> [EXERCISE]
Copy all records exactly; omit pictures.

━━━ EXERCISE DATA

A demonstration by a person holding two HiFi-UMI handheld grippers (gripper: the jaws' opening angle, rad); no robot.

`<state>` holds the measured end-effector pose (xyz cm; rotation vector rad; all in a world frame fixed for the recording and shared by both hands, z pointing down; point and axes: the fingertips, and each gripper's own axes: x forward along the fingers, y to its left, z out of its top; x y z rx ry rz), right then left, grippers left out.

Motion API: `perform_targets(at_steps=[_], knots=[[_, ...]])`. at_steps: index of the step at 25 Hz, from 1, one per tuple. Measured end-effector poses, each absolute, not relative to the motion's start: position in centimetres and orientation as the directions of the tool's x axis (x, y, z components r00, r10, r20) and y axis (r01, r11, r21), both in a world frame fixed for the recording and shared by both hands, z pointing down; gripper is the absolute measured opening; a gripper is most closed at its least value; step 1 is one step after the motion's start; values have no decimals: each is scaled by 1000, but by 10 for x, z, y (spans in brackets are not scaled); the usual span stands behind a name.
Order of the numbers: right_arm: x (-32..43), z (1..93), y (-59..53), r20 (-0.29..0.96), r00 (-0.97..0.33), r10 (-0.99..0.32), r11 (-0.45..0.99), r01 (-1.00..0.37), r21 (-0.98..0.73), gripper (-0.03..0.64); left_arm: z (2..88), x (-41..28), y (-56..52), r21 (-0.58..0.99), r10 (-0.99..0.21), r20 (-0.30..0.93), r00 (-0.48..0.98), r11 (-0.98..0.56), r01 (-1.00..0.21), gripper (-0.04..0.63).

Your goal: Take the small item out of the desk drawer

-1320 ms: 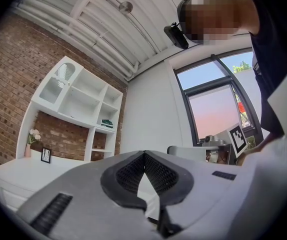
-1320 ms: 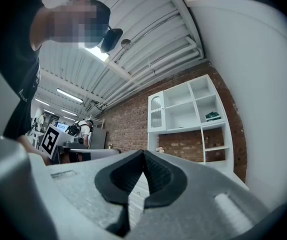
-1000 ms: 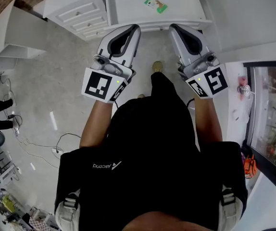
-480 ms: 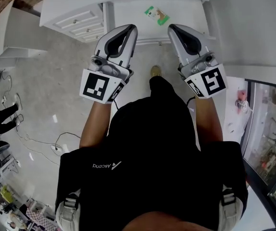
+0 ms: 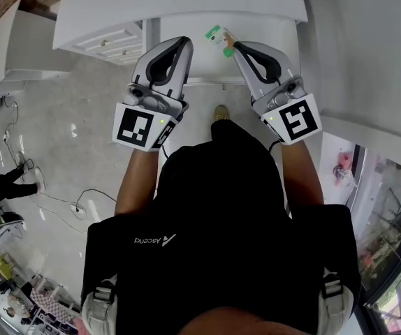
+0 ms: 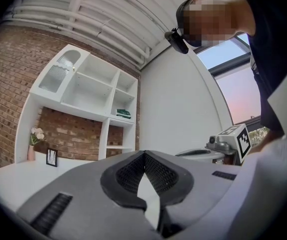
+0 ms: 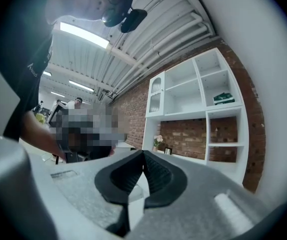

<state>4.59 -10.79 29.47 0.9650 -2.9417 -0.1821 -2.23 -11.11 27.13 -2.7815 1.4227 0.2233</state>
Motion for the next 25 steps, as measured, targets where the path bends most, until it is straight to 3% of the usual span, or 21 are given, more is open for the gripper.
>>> perform_targets(at_steps=[14, 25], knots=[[53, 334, -178, 145, -828, -541, 840, -524, 142, 4, 285, -14, -175, 60, -847, -114, 519, -528, -847, -2], [29, 403, -203, 324, -792, -518, 856, -480, 195, 52, 302, -33, -197, 77, -838, -93, 537, -544, -836, -2]])
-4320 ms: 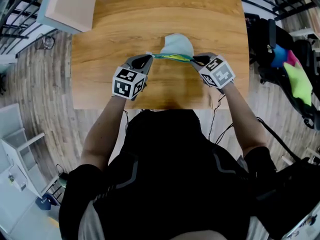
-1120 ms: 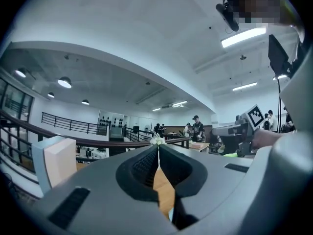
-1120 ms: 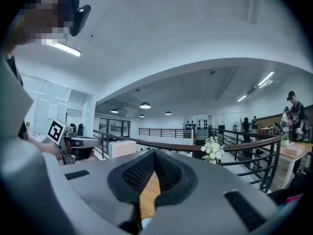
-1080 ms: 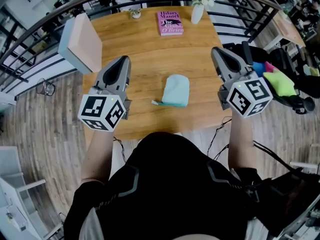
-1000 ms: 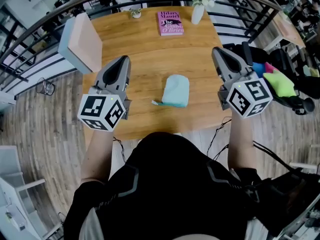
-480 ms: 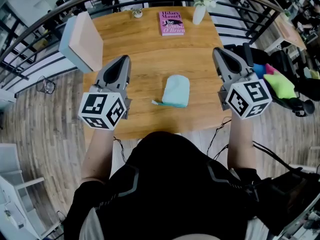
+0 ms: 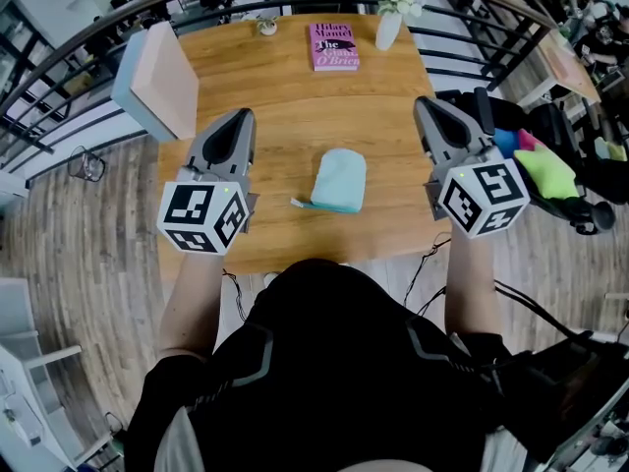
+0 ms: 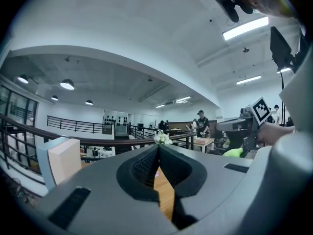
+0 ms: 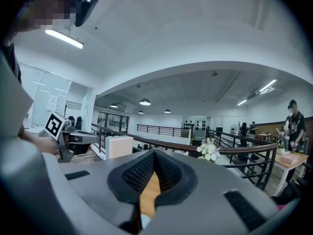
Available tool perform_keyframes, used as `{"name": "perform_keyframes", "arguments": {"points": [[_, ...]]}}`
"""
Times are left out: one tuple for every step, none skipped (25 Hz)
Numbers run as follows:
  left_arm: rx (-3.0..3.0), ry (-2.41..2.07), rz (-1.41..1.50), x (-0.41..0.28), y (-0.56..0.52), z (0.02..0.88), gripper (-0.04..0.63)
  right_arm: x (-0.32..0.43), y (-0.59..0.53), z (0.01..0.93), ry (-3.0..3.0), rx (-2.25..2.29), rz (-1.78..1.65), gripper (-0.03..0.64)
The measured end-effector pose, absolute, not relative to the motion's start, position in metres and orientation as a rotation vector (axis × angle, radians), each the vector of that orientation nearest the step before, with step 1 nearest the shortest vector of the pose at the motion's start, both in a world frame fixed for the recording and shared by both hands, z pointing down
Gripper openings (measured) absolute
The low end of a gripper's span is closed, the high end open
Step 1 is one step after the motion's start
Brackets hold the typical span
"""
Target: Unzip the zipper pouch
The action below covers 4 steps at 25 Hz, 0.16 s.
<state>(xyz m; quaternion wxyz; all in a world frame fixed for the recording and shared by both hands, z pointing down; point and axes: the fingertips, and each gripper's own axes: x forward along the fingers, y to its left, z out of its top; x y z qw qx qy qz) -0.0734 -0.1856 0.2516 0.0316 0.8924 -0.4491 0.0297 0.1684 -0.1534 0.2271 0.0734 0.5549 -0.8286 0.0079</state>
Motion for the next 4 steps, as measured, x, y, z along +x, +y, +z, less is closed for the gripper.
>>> {"name": "perform_keyframes", "arguments": {"points": [[2.757, -1.397, 0.100, -0.0719, -0.1846, 0.2513, 0.029, 0.1699, -0.1532, 0.2272, -2.489, 1.666, 0.026, 0.008], [2.765, -1.414, 0.111, -0.0707, -0.1840, 0.2511, 0.029, 0.1714, -0.1531, 0.2273, -2.489, 1.667, 0.027, 0.008], [2.772, -1.433, 0.123, -0.0696, -0.1836, 0.2510, 0.029, 0.1730, -0.1530, 0.2274, -2.489, 1.668, 0.027, 0.008], [2.780, -1.452, 0.134, -0.0685, -0.1834, 0.2510, 0.029, 0.1747, -0.1530, 0.2274, -2.489, 1.670, 0.028, 0.008]]}}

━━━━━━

> [EXPECTED ANSWER]
A demonstration by a person holding two HiFi-UMI handheld grippers (gripper: the jaws' opening angle, rad); no robot.

`<state>` holds the measured end-effector pose (xyz cm; rotation vector rad; all in a world frame fixed for the recording and shared by both hands, z pointing down; point and axes: the fingertips, and each gripper's own axes: x forward along the fingers, y to its left, z out of its top; x y z rx ry rz), right then left, grippers left out.

Motion API: `perform_targets(at_steps=[_], knots=[[_, ...]])`. at_steps: index of the step at 25 Hz, from 1, one per tuple. Measured end-effector poses, each absolute, not relative to the motion's start: position in centimetres and orientation as the directions of the tool's x axis (x, y, z components r00, r10, r20) and y axis (r01, r11, r21), both in a world frame fixed for the recording and shared by both hands, z pointing down; gripper is the absolute measured opening; a gripper is most closed at its least value; step 1 is one step after the motion's start; values have no decimals: each is scaled by 1000, but by 10 for x, z, y (spans in brackets are not scaled); the usual span stands behind a name.
Order of the numbers: right_arm: x (-32..43), z (1..93), y (-59..53), r20 (-0.29..0.96), r00 (-0.97..0.33), r10 (-0.99..0.32), r11 (-0.45..0.99), r01 (-1.00..0.37), r21 (-0.98..0.73), gripper (-0.03..0.64); left_arm: z (2..88), x (-41..28), y (-56..52), r21 (-0.58..0.99), r10 (-0.99..0.21), r20 (-0.30..0.93), r00 (-0.48..0.98), r11 (-0.98..0.56), r01 (-1.00..0.21), gripper (-0.04..0.63).

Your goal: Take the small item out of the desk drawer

-1320 ms: 
-1320 ms: 
-1000 ms: 
-480 ms: 
+0 ms: 
+0 ms: 
+0 ms: 

<state>4.59 -10.79 29.47 0.9650 -2.9417 -0.1821 -2.23 -11.11 27.13 -2.7815 1.4227 0.2233</state>
Motion for the next 25 steps, as measured, targets where the path bends most, until it is straight to 3% of the usual span, or 21 are given, more is open for the gripper.
>>> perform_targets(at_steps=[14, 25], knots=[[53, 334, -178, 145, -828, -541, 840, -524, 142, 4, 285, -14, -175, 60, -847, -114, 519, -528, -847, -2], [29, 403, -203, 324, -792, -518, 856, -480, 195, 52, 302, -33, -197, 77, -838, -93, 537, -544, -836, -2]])
-4320 ms: 
-1120 ms: 
-1120 ms: 
-1080 ms: 
-1000 ms: 
-480 ms: 
+0 ms: 
+0 ms: 
+0 ms: 
Available tool perform_keyframes, used as `{"name": "perform_keyframes", "arguments": {"points": [[_, ...]]}}`
"""
Times are left out: one tuple for every step, none skipped (25 Hz)
Numbers run as follows:
  left_arm: rx (-3.0..3.0), ry (-2.41..2.07), rz (-1.41..1.50), x (-0.41..0.28), y (-0.56..0.52), z (0.02..0.88), gripper (-0.04..0.63)
  right_arm: x (-0.32..0.43), y (-0.59..0.53), z (0.01..0.93), ry (-3.0..3.0), rx (-2.25..2.29), rz (-1.78..1.65), gripper (-0.03..0.64)
The measured end-effector pose, absolute, not relative to the motion's start, position in metres and orientation as a rotation vector (axis × angle, radians), each the vector of that orientation nearest the step before, with step 1 nearest the shortest vector of the pose at the motion's start, both in a world frame fixed for the recording and shared by both hands, z pointing down
Gripper openings (measured) absolute
The low end of a gripper's span is closed, the high end open
Step 1 is one step after the motion's start
Brackets hold the typical span
"""
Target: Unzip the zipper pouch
The action below covers 4 steps at 25 Hz, 0.16 s.
<state>(xyz m; quaternion wxyz; all in a world frame fixed for the recording and shared by both hands, z pointing down; point and axes: the fingertips, and each gripper's own axes: x forward along the fingers, y to its left, z out of its top; x y z qw qx qy qz) -0.0734 -0.1856 0.2516 0.0316 0.8924 -0.4491 0.0297 0.1684 -0.1534 0.2271 0.0734 0.5549 -0.8286 0.0079</state>
Motion for the next 4 steps, as measured, x, y, z along +x, +y, +z, less is closed for the gripper.
>>> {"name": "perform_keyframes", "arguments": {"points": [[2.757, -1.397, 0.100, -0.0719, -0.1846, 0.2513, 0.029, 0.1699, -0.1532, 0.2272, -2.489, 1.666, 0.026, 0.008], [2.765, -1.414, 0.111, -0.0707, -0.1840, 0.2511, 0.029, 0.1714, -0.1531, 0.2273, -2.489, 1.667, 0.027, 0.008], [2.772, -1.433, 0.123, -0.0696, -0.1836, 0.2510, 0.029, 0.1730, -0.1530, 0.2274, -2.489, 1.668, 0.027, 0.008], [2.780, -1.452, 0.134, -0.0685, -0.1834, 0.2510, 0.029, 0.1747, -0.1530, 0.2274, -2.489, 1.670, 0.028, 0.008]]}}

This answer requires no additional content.